Problem details
An exact copy is all that is wanted: the lines from the one with "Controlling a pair" through the end of the listing below, both included, minus any pictures.

= = = = = = =

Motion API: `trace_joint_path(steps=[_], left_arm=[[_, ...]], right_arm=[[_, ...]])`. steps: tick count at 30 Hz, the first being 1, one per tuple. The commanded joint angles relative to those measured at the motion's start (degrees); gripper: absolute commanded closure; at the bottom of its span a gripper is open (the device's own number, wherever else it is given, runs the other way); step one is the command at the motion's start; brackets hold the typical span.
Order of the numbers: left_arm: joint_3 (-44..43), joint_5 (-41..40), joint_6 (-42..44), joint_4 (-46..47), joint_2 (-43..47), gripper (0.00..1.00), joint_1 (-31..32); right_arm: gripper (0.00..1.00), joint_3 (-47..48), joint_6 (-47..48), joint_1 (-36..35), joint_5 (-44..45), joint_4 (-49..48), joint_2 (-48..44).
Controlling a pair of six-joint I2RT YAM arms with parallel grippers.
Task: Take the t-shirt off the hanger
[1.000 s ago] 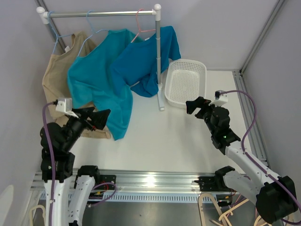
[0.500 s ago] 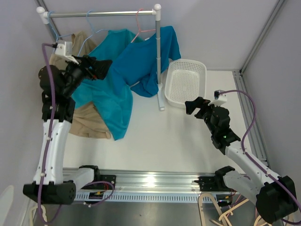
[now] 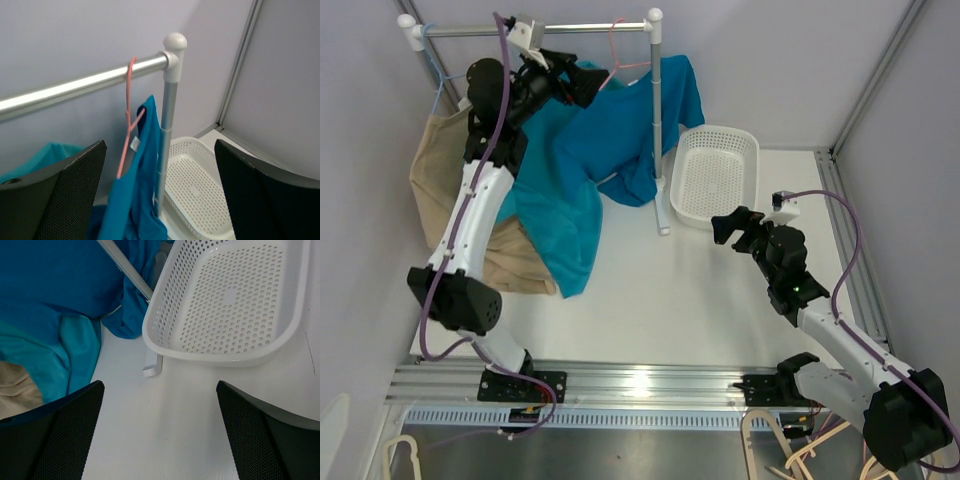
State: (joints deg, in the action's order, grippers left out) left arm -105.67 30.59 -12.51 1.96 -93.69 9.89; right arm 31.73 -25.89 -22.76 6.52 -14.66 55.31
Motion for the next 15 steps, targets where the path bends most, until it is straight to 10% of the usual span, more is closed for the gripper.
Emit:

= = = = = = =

Your response
Controlling a pair of six-joint I2RT YAM arms with parallel grippers.
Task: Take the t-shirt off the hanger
[1.000 s ago] 
[0.500 s ago] 
[now] 
State: (joints deg, in the action's order, grippers left out) left arm -105.67 30.59 -12.51 1.96 -93.69 9.89; right arm 31.73 -25.89 -22.76 6.52 -14.66 55.31
Motion for the next 15 steps, targets where the path bends most, until it is straight to 10% of the usual span, more is closed for the gripper.
Emit:

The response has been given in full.